(ANS – Santiago) – Don Michal Vojtáš, SDB, Direttore del Centro Studi “Don Bosco” dell’Università Pontificia Salesiana (UPS) di Roma riflette sulle chiavi per educare – attraverso la presenza, i legami e la comunità – una generazione segnata dalla solitudine e dall’era digitale.
Il salesiano analizza l’evoluzione e il cambiamento nell’accompagnamento salesiano, sottolineando gli elementi che rimangono pilastri immutabili e quelli che richiedono una nuova interpretazione.
Sottolinea che il metodo di Don Bosco conserva una struttura essenziale: “L’inizio dell’accompagnamento parte da un momento di accoglienza del giovane, nella sua situazione concreta”, che tuttavia non è passiva.
“Don Bosco lancia una sfida per lo sviluppo del giovane, con un’accoglienza combinata che produce una dinamica educativa”. Questo processo, afferma, culmina nella creazione di un progetto di vita, sostenuto non solo da un individuo, ma da tutta la comunità educativa.
“Il punto centrale e di partenza è l’amorevolezza, è l’accoglienza del giovane così com’è”. Evidenzia, inoltre che, anche se le forme di dialogo cambiano con la cultura e l’epoca, l’accoglienza è un gesto umano e universale che rimane.
Nuove sfide
Se in passato la sfida principale era l’istruzione propriamente detta, oggi il panorama è diverso. “Ora c’è la sfida della solitudine dei giovani, della scarsità di orientamento e di riferimenti, della mancanza di senso della vita, ma anche le sfide dell’era digitale”.
Questo nuovo contesto richiede un adattamento delle strategie di accompagnamento, per rispondere a un bisogno fondamentale di connessione.
Don Vojtáš presenta una visione equilibrata sull’intelligenza artificiale, indicando che il pericolo principale è la sostituzione della presenza umana: “È un rischio quando noi, come educatori, non siamo presenti e, invece, l’intelligenza artificiale diventa il vero accompagnatore”.
Il senso di comunità
Al tempo stesso, riconosce l’enorme potenziale della tecnologia, se utilizzata correttamente: “Una visione positiva dell’intelligenza artificiale è che possiamo gestire meglio il nostro tempo, avvicinarci a nuovi processi di apprendimento, pianificazione e, in definitiva, avere più tempo per ottenere un vero accompagnamento a livello umano”.
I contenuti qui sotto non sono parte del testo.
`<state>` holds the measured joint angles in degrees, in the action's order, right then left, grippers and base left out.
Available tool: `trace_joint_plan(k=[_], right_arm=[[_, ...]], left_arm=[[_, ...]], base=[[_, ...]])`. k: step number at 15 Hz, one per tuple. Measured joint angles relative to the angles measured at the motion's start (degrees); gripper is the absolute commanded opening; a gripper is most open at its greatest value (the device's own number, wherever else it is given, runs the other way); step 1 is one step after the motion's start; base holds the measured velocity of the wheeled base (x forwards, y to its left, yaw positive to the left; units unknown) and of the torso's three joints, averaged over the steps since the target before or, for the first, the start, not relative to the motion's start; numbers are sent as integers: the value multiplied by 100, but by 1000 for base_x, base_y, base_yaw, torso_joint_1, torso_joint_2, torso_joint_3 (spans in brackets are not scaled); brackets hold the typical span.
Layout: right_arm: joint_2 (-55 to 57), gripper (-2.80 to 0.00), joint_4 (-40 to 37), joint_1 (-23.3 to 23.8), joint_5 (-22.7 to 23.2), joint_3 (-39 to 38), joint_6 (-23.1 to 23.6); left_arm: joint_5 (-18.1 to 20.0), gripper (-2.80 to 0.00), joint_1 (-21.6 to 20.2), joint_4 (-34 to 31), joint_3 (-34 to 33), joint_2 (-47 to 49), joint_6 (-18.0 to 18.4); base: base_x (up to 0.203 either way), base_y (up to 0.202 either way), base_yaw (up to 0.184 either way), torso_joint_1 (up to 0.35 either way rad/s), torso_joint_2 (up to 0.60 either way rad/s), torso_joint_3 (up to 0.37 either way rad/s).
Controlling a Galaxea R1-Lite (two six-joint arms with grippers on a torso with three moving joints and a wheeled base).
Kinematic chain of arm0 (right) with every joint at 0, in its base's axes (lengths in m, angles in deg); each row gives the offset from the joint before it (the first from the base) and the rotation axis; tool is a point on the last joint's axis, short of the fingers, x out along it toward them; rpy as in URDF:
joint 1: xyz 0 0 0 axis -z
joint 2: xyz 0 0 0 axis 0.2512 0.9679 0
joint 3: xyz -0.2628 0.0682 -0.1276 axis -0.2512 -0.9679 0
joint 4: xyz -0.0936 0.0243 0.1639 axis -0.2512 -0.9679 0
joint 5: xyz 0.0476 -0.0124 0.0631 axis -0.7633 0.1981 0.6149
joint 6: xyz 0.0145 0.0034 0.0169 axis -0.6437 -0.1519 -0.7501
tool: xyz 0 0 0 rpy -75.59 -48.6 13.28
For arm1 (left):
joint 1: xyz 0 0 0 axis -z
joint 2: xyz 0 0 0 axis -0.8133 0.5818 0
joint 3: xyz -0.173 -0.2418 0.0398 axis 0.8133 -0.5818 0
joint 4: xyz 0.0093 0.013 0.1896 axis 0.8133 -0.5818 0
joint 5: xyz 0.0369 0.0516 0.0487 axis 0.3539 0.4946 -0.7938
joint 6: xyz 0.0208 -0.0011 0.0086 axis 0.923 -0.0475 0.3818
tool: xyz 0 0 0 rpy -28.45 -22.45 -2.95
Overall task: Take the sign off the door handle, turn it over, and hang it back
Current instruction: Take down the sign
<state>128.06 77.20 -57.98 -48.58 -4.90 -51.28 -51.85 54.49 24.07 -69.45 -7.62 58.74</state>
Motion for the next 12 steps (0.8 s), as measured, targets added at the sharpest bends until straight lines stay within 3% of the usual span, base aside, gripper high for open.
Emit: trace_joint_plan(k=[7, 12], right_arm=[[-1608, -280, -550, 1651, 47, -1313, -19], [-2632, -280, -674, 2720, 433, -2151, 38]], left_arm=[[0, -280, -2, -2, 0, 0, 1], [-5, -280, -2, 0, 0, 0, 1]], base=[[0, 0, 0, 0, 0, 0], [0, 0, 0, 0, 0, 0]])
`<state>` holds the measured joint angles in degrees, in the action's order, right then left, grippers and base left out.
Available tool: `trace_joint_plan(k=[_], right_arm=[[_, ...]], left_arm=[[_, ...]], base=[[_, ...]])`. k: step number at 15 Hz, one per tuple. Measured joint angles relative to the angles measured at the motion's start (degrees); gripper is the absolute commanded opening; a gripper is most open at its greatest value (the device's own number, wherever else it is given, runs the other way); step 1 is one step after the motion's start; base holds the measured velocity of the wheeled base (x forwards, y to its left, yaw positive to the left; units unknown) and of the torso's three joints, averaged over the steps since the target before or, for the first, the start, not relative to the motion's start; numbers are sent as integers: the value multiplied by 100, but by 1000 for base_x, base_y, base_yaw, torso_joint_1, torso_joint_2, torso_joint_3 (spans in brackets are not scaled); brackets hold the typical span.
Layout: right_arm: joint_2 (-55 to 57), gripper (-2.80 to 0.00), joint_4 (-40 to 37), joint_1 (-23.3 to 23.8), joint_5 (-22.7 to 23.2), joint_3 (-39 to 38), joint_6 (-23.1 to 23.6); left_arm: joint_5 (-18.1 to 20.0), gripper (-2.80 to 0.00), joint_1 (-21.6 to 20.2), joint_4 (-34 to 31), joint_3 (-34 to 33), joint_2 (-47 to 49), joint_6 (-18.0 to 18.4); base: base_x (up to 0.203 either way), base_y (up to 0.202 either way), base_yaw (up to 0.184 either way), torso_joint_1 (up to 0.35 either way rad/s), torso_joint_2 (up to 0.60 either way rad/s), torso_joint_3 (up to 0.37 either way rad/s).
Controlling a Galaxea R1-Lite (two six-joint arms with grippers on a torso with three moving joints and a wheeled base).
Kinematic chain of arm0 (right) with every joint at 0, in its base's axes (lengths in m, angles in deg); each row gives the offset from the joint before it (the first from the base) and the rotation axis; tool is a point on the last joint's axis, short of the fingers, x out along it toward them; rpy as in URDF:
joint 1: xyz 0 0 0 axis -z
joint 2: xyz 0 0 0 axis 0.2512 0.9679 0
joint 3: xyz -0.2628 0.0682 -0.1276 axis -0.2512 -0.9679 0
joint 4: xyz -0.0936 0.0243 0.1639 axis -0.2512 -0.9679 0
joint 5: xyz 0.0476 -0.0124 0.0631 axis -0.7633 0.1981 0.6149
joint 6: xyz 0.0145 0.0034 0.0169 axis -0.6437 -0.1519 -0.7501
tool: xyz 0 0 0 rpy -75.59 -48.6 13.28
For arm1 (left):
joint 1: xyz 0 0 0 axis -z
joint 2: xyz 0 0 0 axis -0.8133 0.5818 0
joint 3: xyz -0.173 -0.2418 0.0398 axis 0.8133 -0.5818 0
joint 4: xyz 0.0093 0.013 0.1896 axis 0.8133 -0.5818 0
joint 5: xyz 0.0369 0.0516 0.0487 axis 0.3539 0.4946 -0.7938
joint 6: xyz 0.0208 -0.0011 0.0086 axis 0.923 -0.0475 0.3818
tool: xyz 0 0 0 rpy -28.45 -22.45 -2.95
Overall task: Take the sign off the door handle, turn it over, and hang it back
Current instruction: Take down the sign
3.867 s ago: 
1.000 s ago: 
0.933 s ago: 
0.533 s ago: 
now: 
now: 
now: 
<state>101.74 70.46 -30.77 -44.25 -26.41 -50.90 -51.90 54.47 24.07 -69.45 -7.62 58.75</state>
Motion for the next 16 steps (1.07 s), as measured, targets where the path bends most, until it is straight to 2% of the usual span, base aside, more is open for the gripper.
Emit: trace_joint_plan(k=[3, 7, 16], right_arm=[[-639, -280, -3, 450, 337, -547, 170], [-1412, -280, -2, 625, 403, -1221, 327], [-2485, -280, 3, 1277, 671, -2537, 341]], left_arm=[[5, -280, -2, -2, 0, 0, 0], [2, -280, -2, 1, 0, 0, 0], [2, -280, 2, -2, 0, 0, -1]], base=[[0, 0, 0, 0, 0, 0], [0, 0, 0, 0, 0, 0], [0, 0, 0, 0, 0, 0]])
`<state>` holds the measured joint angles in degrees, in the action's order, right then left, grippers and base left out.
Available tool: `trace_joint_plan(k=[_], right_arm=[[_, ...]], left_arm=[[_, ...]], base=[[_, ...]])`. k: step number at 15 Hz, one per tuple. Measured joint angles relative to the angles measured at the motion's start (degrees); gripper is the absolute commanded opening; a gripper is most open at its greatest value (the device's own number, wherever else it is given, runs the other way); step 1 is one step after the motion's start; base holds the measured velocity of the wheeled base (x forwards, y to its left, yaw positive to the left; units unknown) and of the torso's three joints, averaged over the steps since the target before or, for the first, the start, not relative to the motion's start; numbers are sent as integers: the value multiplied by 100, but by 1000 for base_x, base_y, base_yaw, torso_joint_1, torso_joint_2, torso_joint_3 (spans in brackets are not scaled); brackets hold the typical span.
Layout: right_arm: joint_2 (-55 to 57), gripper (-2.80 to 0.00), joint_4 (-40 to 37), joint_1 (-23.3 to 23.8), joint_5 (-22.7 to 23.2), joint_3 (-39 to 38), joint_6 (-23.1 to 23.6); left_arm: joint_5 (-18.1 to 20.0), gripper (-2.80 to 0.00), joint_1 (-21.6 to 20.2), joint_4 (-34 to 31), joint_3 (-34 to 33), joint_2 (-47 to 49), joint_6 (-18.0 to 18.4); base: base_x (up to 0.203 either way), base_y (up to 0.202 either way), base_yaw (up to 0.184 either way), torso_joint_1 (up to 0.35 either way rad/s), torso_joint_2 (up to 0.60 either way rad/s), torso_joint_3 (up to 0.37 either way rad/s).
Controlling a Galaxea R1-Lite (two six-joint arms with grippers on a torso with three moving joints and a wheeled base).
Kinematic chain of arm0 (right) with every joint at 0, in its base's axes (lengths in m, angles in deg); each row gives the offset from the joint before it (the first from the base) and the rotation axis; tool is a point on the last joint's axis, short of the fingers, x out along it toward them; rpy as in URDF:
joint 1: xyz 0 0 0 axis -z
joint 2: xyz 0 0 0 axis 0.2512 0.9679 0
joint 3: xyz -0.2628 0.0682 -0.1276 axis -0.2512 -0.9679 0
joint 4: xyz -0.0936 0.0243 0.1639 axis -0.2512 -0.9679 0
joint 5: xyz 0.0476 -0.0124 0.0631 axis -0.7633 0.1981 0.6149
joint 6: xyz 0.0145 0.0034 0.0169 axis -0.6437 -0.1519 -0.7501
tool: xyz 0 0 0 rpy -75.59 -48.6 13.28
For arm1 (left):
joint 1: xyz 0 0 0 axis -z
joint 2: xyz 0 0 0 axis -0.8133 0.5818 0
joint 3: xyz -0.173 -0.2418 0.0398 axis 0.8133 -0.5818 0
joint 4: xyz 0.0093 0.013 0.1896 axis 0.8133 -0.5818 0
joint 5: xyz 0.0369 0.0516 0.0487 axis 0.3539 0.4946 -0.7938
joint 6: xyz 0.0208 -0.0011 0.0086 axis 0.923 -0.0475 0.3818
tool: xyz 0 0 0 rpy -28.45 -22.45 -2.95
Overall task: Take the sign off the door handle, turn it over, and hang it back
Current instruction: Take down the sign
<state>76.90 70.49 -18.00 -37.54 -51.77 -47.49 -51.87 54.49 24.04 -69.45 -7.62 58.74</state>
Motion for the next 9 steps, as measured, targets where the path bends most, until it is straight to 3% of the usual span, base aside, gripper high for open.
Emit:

La soluzione a questa crisi di solitudine e di senso che vivono i giovani continua a risiedere nella comunità e nell’incontro personale. Il suo appello nei loro confronti è al coraggio e all’azione: “Non abbiate paura di entrare in relazioni umane e di chiedere aiuto”.
Al contempo, agli educatori raccomanda inoltre di “essere disponibili all’ascolto, al contatto informale nel cortile e all’apertura verso i giovani”.
È proprio in questa prossimità tanto cara a Don Bosco che “si condivide l’ideale salesiano di una vita comunitaria e di relazioni che arricchiscono tutti”.